Wolford: Revenue decreased by 30%, decreasing from EUR126 million in 2023 to EUR88 million in 2024, a result of multiple challenges faced in 2024 such as macroeconomic uncertainties, organizational changes, and disruptions in logistics. Gross profit decreased to EUR51 million from EUR83 million in 2023, and margin declined from 66% to 58% due to increased costs caused by delays in integrating with the new logistics provider. Contribution profit turned negative, reaching EUR-19 million in 2024, with the margin falling to negative 21% from 3%.
Sergio Rossi: Revenue was down by 30%, decreasing from EUR60 million in 2023 to EUR42 million in 2024. Gross profit margin decreased from 51% to 43% in 2024, due to fixed production costs on lower revenues.
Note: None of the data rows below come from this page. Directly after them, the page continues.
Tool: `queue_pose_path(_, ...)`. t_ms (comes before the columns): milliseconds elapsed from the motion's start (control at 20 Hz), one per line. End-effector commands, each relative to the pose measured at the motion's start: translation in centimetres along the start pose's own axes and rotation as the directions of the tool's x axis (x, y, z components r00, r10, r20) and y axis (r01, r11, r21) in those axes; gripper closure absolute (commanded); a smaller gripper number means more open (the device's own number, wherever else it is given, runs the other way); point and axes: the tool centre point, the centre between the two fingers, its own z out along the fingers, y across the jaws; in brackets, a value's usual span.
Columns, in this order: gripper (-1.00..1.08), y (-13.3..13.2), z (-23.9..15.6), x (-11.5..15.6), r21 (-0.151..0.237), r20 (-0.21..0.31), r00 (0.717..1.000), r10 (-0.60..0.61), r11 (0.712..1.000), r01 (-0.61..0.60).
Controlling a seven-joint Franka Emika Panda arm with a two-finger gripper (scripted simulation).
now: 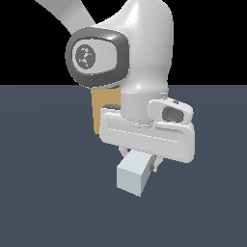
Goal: Insert the peg into the horizontal hole in a box.
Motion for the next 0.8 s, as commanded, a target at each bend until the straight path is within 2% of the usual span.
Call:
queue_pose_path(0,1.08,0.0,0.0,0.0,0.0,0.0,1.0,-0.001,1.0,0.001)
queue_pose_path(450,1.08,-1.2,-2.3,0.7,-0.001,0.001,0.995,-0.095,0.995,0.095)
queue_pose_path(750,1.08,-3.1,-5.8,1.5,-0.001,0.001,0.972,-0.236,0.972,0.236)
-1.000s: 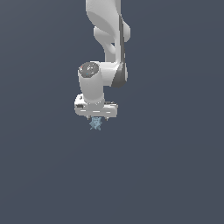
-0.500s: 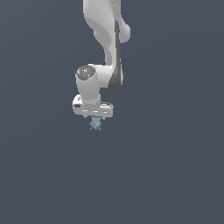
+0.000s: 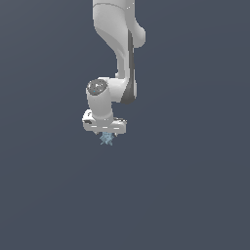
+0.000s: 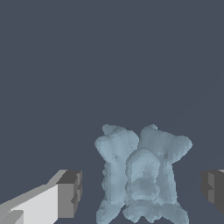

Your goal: Pick up the object and move it to a goal position.

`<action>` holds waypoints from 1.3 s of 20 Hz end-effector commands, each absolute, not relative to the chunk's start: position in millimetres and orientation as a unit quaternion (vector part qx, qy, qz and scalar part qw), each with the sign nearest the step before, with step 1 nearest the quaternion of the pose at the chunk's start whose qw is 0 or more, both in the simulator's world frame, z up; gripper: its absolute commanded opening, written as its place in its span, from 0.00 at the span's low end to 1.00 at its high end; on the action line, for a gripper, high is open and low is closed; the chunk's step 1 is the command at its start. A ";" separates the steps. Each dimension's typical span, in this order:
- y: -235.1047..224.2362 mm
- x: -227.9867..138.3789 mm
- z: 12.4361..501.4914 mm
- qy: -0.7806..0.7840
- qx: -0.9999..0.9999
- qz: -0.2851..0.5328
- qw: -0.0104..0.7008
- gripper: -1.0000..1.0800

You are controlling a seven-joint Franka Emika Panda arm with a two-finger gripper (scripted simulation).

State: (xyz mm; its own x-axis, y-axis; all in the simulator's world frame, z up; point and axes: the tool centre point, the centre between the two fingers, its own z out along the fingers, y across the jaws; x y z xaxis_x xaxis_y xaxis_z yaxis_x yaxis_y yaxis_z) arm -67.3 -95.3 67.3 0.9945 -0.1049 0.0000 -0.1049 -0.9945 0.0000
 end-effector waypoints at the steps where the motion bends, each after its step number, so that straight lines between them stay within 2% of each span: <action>1: -95.3 -68.1 54.6 0.053 -0.999 0.000 0.000 0.96; 8: -95.7 -67.5 40.6 0.053 -0.999 0.000 0.000 0.96; 9: -95.7 -67.5 40.6 0.053 -0.999 0.000 0.000 0.00; 26: -92.4 -66.8 55.1 0.053 -0.999 -0.001 0.000 0.00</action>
State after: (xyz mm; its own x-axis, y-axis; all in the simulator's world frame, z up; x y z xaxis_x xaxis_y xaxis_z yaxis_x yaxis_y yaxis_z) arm -67.2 -93.6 50.3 0.9944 -0.1055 0.0011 -0.1055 -0.9944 0.0001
Contribution profit margin dropped to negative 3% in 2024, compared to 12% in 2023. Marketing and selling expenses decreased EUR4 million as a result of cost control and the implementation of efficiency improvement measures, partially offsetting the loss in gross profit.
St. John: Driven by the decline in luxury demand in North America and the strategic contraction in Greater China, St. John's revenue in 2024 decreased by 12%, from EUR90 million in 2023 to EUR79 million. Gross profit decreased to EUR54 million, with the margin improving to 69% from 63% in 2023, due to improved full-price sell-through and reduction in production costs. Contribution profit decreased slightly, with the margin dropping by 2%.